"Min_25 筛"

min25_ sieve is one kind of a method for obtaining fast multiplicative function of the sieve.


Its use has three conditions:
1. The multiplicative function must be
2. The form must be low-order polynomial
3. \ (P ^ J \) function value can be quickly obtained, not necessarily \ (O (. 1) \) .


first define \ (g (n, j) \) represents [1, n] minimum quality factor \ (> p_j \) or it is a prime number, one of two conditions are satisfied \ (I \) a \ (K ^ I \) (that part of a low order polynomial?) and.
\ (G (n-, J) = \ sum_ = {I}. 1 ^ n-[min \ P> p_j | I \ in P] I ^ K \)
\ (G (n-, 0) = \ SUM \ limits_ {I = 2} ^ Ni ^ K \)


, then transferred into \ (p_j 2 ^ <= n-\) , \ (^ 2 p_j> n-\) .
1. If \ (p_j ^ 2 \) > n-, it is impossible to satisfy a number of engagement \ (min \ P> p_j \) , so \ (G (n-, J) = G (n-,. 1-J) \)
2. \ (p_j ^ 2 \) <= n-.
from \ (g (n, j- 1) \)Move to the \ (g (n, j) \) loss must be (min \ p == p_j \) \ a function of the number of those values.
\ (G (n-, J) = G (n-,. 1-J) -p_j ^ k (g (\ frac
{n} {p_j}, j-1) - \ sum \ limits_ {i = 1} ^ {j-1} p_i ^ k) \) so
\ [g (n, j ) = \ begin {cases} g (n, j-1) & p_j ^ 2> n \\ g (n, j-1) -p_j ^ k (g (\ frac {n} {p_j}, j-1) - \ SUM \ limits_ {I =. 1} ^ {J-. 1} P_i ^ K) & p_j ^ 2 <= n-\\ \ End {Cases} \]
. when the value of the prefix and may be linear sieve prime function as perform
discovery g the second dimension is constant, a dimension can be omitted.

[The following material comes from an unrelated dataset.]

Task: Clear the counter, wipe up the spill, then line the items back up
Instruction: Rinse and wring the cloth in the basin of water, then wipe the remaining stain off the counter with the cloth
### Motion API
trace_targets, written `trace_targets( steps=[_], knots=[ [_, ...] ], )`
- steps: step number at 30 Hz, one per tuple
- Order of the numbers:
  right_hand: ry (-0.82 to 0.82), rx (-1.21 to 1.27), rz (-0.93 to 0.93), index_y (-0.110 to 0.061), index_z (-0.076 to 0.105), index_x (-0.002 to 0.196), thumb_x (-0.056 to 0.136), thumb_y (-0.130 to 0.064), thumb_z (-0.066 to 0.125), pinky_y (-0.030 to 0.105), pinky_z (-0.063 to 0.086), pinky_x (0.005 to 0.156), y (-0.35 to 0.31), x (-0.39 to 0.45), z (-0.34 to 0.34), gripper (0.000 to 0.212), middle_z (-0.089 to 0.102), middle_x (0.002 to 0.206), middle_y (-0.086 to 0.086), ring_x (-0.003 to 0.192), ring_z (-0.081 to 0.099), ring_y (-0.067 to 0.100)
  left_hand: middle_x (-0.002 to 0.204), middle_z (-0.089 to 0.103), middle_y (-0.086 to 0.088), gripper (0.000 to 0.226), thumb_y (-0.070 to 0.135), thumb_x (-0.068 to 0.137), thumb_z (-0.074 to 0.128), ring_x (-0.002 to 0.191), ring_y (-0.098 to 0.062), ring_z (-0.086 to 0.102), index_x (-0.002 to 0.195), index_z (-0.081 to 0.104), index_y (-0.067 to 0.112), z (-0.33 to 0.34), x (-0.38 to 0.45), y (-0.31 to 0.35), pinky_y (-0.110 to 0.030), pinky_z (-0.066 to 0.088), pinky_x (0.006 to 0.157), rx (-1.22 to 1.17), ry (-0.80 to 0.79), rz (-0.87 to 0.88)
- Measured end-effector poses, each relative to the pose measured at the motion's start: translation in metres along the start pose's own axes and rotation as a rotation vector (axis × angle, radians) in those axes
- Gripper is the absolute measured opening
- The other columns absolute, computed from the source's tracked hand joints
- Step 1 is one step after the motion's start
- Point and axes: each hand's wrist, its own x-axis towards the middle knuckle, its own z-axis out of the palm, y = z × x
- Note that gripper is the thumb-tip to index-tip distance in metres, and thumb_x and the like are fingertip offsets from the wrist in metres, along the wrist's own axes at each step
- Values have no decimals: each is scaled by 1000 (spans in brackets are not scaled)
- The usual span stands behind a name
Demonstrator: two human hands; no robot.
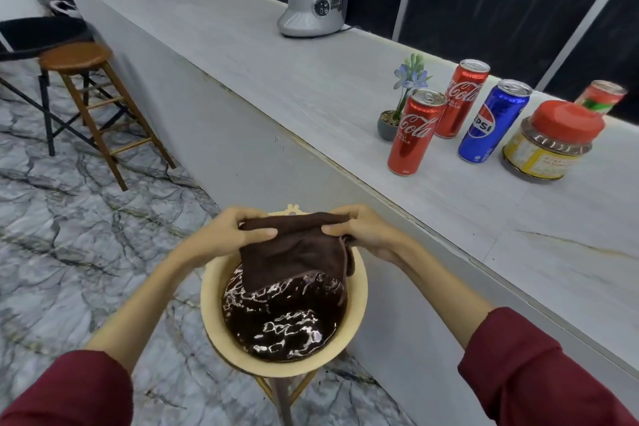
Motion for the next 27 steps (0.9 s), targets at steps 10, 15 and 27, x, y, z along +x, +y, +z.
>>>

Next, define the \ (S (n-, J) \)
\ (S (n-, J) = \ SUM \ limits_. 1} ^ {n-I = [min \ p> = p_j] f (
i) \) transfer discussions prime and non-prime number.
\ [S (n-, J) = (othersF) * (G (n-, | P |) - \ SUM \ limits_ {I = 1} ^ {j-1 } p_i ^ k) + \ sum \ limits_ {k> = j} ^ {p_k ^ 2 <= n} \ sum \ limits_ {e = 1} ^ {p_k ^ {e + 1 } <= n} (F (
p_k ^ e) S (\ frac {n} {p_k ^ e}, k + 1) + F (p_k ^ {e + 1})) \] explanation.
first, all the function value of the number of legal quality for it.
Since just out function g \ (i ^ k \)And all the prime numbers, so if this multiplicative function also includes other things but also to take it up.
Followed by the value of the legal function together.
Enumeration k as the smallest prime factor then enumerated a power times.
Because It can be a direct product of F * S.
plus a \ (F (p_k ^ {e + 1}) \) is not due to the quality of a house due to the stuff.
so for \ (p_k ^ e (e> 1) \ ) is directly blown away.
so to add \ (F. (P_K E ^ {+}. 1) \) .
Why \ (e + 1 \) , because the \ (p ^ 1 \) as the prime has were calculated.


lot of small details:
1. because the formulas appearing push \ (p_j ^ 2 <= n \) properties, so that the two functions need only \ (\ sqrt n \) primes treated .
2. because all used and g subscripts are S \ (\ frac {n} { ...} \) form, so that only the \ (\ sqrt n \) optional values.
3. in g omitted when evaluated first dimension to the second dimension need descending enumeration, since exactly divisible block in descending order so direct-positive enumerated.
4.G function is wilt ... because we only seek answers primes with it, I do not know if there is an answer numbers in the ...
5.g function can be calculated as a whole answer F.
But only the initial value becomes \ (F. (I) \)
\ (G (n-, J) = G (n-,. 1-J) - p_j ^ k (g (\ frac {n} {p_j}, j-1) - \ sum \ limits_ {i = 1} ^ {j-1} p_i ^ k) \) of \ (p_j ^ k \) and not become \ (F (p_j ^ k) \) .
(This is cow's mouth Hu)
6.g initializer is not a natural number and power, 2 from the start.